The 1970 GTO was not available with hidden head lights they were replaced by four round head lamps outside of the grill although the car still retained the protruding hood ridge as well as the Endura (low impact speed – no damage) cover around the bumper, head lights, and grill. The GTO was made more stable with the addition of a rear sway bar which complemented the heavier front sway bar to reduce the lean and the under steer. A handling option made available in 1970 was “variable ratio steering” which reduced the turning radius by about 8% from lock-to-lock.
In 1970 the GTO economy engine was deleted, while the basic engine remained the same, while the Ram Air III and Ram Air IV power option were both sold but the latter was a special order. The new power option available was Pontiac’s 455 HO long stroke slightly different from the one offered in 1971-72 model years. This new engine was about the same power as the Ram series but it was less difficult to keep running smoothly at low speeds and it did not have the ropy idle associated with the Rams. A rare option made available in 1970, for a short time only, was “Vacuum Operated Exhaust” (VOE) activated with an under dash lever marked “exhaust” which reduced back pressure when accelerating; the result was the engine had a little more power but a lot more noise. The only engine with this option is the “YS” 400 CID 350 hp equipped with a four speed manual or the turbo-hydra-matic transmission; very rare with 233 units leaving the assembly room so equipped. Skyrocketing insurance rates applied to muscle cars in 1970 contributed to the downward spiral of sales but GTO was still the third bestselling car in its class.
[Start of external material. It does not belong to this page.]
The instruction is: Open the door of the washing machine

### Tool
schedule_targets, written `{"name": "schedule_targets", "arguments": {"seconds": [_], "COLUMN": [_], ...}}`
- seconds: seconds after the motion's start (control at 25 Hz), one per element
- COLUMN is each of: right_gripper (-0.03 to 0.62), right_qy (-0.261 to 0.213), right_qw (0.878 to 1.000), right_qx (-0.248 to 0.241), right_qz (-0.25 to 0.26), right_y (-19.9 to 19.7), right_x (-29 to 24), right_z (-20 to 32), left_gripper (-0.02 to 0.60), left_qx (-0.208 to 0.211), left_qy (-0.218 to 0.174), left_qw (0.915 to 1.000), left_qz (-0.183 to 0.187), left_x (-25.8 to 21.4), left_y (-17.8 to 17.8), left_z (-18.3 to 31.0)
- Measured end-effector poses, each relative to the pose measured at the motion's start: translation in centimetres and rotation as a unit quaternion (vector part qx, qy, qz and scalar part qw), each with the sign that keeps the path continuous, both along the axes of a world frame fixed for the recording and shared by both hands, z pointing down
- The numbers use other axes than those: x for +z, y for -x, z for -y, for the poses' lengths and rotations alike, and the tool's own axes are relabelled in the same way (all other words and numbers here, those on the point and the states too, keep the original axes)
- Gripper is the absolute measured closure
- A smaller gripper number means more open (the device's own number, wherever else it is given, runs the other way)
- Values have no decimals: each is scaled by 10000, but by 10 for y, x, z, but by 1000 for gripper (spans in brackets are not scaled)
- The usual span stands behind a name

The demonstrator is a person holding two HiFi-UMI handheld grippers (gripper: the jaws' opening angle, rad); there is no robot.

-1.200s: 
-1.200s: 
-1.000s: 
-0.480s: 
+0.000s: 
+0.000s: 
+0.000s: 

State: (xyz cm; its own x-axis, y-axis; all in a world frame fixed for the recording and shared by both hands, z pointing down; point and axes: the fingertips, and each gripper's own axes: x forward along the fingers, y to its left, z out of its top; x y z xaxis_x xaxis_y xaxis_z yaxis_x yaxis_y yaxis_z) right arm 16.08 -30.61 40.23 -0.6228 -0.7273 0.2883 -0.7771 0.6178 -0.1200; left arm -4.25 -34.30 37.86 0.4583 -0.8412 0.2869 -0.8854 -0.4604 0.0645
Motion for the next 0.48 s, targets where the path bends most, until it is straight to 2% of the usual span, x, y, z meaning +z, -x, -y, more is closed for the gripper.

In 1971 the GTO had a few changes in front; the head lamps were closer together, horizontal bumper bars added, with the duel hood scoops moved further forward towards the restyled wire mesh grill. This year the Ram engine series was not available. The basic option was the 400 CID V8 but with lower compression and lower horse power than previous years. The 400 engine is rated at a modest 300 hp (220 kW) at 4,800 rpm. All the engines had a more conservative compression ratio as G.M. was gearing up for the non-leaded fuels soon to come on line. The second engine available is the 455 CID V 8 with a four barrel carburetor which developed 325 hp (242 kW) at 4,400 rpm and was only available with the Turbo-Hydra-matic TH-400 transmission. The power engine option is the new 455 HO V 8 with a four barrel rated at 335 hp (250 kW) at 4,800 rpm. The standard rear end is an open ten bolt with posi-trac available as an option on the 400 engine but the 455 engine could have been ordered with a 12 bolt rear end with posi-trac as a second option. The 455 with a four speed could do 0-60 in 6.1 seconds and the quarter mile in 13.4 seconds reaching 102 mph (164 km/h). “The Judge” GTO was retired in February 1971.